**The problem**
Repeat nothing but the lines below running from the one containing "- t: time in" to the one containing "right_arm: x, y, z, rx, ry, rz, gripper". Keep both end lines.

**Supplied material**
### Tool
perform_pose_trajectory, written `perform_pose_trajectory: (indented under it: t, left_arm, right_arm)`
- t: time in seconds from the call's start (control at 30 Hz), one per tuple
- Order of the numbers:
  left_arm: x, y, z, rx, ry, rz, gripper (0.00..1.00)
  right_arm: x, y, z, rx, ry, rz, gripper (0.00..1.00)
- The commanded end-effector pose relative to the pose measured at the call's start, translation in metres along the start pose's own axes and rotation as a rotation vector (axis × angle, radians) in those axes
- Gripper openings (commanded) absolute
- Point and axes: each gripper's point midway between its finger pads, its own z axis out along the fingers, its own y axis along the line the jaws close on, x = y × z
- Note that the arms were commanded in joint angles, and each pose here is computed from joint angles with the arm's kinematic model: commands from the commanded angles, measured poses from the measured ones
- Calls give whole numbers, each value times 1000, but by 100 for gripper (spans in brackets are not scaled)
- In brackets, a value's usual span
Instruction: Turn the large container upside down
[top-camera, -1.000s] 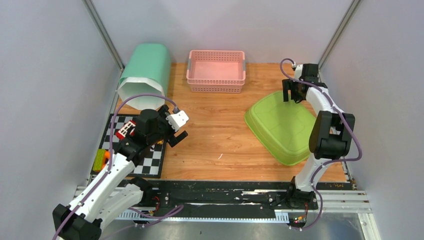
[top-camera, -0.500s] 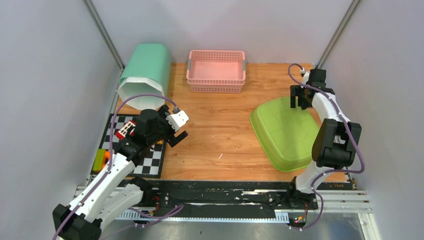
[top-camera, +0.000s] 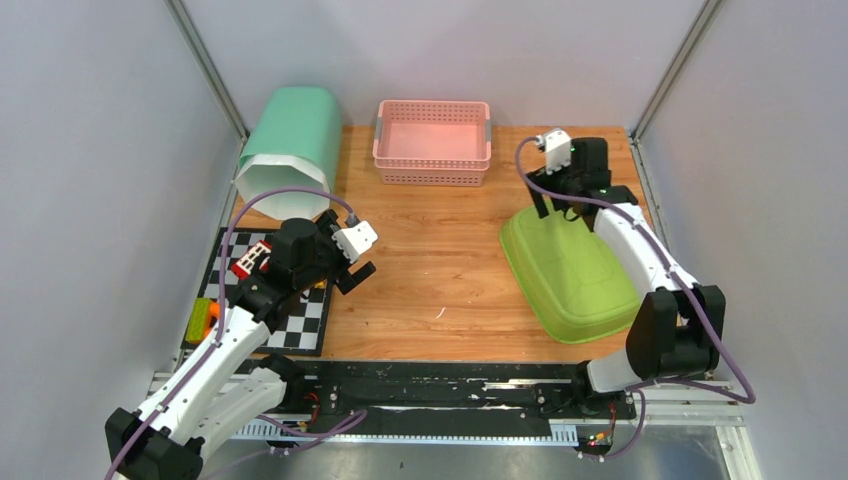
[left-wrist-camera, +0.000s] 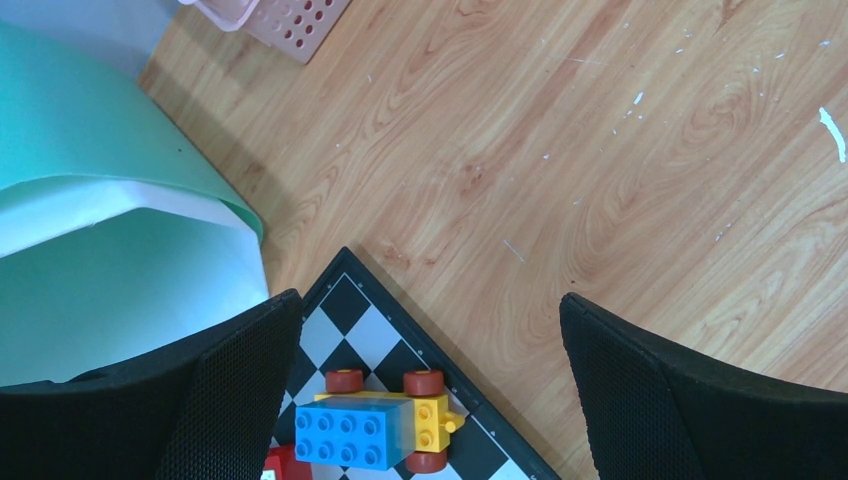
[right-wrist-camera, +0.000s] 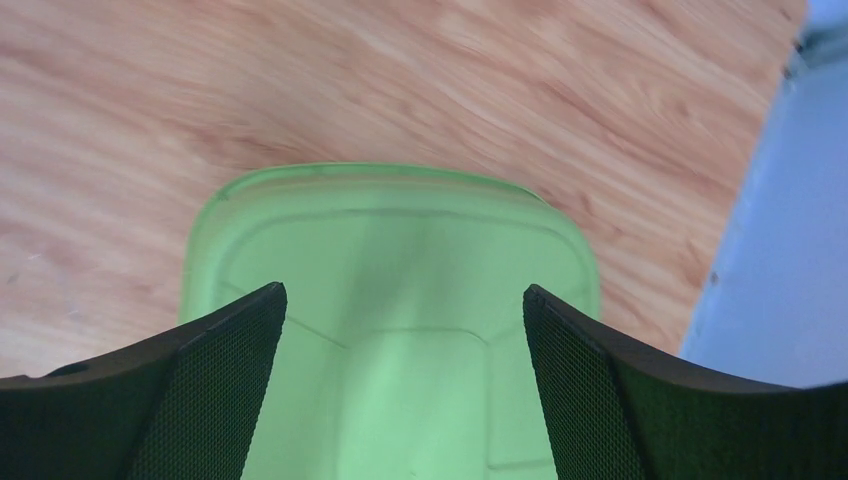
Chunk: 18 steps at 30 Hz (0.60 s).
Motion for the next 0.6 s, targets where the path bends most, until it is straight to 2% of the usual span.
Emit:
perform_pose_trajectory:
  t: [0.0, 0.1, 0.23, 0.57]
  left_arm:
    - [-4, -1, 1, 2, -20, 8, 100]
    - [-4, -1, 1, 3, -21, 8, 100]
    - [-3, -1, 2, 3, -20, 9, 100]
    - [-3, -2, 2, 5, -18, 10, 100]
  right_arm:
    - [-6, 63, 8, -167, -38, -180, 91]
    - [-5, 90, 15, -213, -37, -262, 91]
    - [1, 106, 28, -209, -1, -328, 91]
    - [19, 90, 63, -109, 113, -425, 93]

**Exercise solution**
- t: time in seconds from the call's start (control at 30 Hz), one per tuple
- Order of the numbers:
  left_arm: x, y, z, rx, ry, rz, gripper (0.00..1.00)
  right_arm: x, y, z, rx, ry, rz, gripper (0.00..1.00)

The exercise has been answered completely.